Exercise brief: From the line holding "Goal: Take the" through the line holding "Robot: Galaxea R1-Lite" below, write out every line exactly; include both of those lines and drop the pictures.

Excerpted data:
--- START ---
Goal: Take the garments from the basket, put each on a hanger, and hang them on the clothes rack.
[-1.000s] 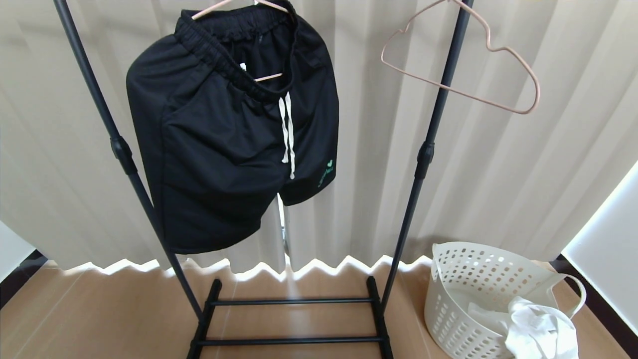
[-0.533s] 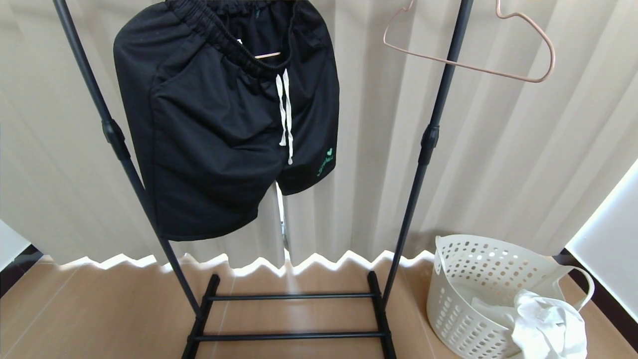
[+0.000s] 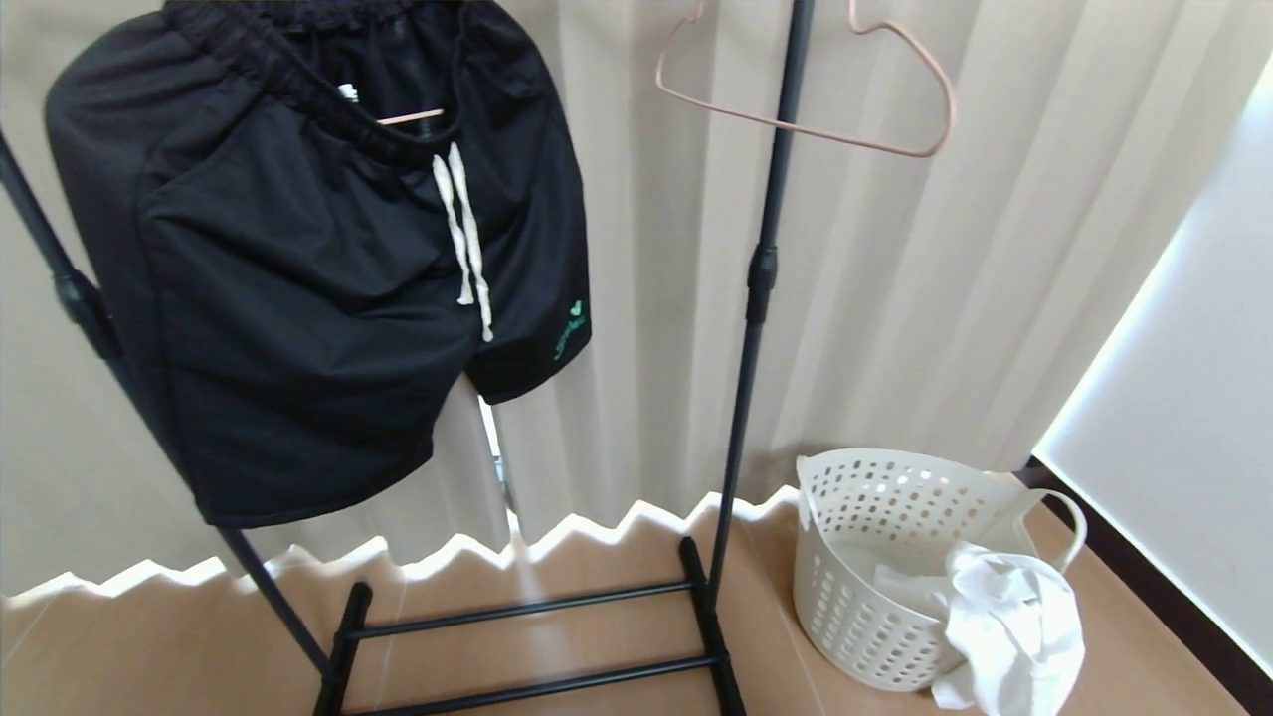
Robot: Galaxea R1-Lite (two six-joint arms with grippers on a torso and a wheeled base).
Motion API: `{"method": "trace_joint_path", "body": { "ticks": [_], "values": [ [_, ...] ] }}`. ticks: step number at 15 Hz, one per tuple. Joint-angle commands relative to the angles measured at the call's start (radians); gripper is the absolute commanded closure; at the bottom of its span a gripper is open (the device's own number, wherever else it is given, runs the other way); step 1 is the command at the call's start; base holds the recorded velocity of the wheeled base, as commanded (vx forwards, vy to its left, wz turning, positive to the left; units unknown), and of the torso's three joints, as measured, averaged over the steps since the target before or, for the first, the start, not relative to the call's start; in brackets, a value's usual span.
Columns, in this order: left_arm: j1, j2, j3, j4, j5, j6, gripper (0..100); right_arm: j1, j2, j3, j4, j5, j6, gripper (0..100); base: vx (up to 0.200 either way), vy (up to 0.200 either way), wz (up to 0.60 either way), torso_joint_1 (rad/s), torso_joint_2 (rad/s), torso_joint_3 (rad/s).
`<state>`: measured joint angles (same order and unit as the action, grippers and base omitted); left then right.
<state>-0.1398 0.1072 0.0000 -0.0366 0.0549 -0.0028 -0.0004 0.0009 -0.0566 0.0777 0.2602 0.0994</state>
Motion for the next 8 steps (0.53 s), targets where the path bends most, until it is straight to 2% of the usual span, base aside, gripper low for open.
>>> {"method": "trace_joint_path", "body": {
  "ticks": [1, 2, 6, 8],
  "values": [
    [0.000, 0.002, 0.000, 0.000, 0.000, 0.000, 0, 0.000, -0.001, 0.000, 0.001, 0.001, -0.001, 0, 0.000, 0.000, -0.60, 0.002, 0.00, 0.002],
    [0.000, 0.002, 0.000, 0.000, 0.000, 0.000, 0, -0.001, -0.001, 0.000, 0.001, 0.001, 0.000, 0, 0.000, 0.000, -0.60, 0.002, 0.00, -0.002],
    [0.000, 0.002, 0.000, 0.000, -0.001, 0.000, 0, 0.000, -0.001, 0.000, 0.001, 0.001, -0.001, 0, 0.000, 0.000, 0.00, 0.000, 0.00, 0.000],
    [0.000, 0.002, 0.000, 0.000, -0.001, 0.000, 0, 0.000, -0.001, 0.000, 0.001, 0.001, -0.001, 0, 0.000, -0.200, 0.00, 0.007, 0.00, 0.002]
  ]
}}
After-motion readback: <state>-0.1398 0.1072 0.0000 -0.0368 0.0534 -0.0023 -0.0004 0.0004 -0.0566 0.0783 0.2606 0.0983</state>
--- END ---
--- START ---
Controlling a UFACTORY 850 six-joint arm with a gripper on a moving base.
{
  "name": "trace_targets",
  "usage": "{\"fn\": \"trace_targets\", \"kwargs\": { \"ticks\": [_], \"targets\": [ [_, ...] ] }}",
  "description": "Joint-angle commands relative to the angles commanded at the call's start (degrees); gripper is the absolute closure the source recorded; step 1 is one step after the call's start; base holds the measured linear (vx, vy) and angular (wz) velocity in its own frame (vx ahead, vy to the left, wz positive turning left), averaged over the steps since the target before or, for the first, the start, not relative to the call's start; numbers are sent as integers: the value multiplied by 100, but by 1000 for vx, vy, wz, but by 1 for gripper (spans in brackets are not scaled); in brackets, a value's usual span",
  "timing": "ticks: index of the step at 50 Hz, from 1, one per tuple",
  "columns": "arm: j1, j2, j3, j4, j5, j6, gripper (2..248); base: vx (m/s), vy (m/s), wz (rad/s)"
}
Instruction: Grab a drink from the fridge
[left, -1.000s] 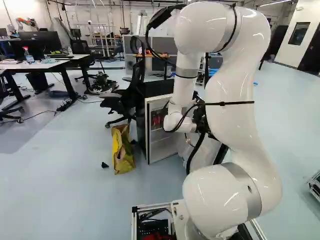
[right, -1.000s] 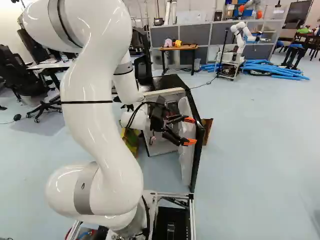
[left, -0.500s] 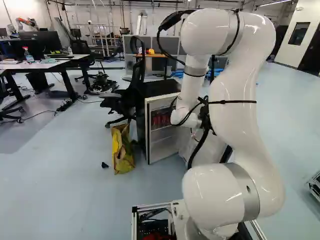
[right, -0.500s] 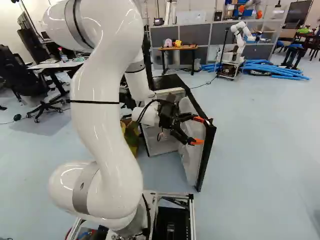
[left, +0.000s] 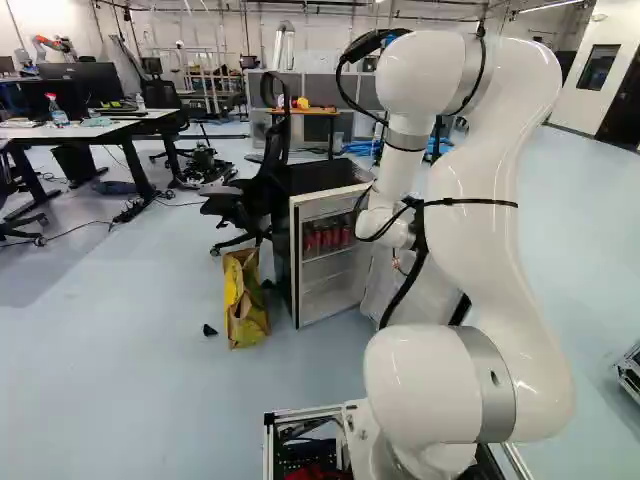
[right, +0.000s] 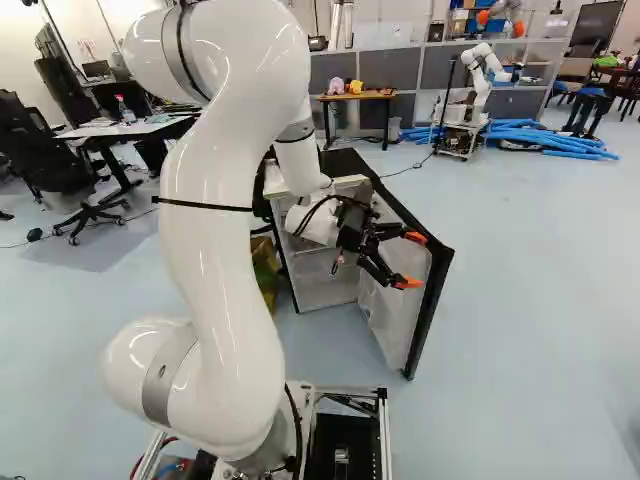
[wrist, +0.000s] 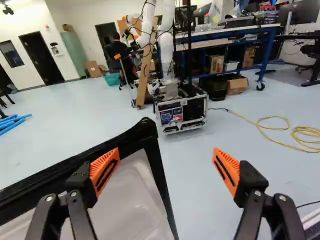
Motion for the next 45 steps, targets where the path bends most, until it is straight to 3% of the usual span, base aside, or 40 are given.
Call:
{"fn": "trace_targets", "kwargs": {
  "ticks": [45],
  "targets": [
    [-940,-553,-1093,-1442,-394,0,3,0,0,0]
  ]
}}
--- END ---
Answer to this task:
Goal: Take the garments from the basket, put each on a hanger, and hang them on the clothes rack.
[-1.000s] 
[-0.533s] 
[+0.000s] 
Robot: Galaxea R1-Lite (two six-joint arms with grippers on a torso and a wheeled base).

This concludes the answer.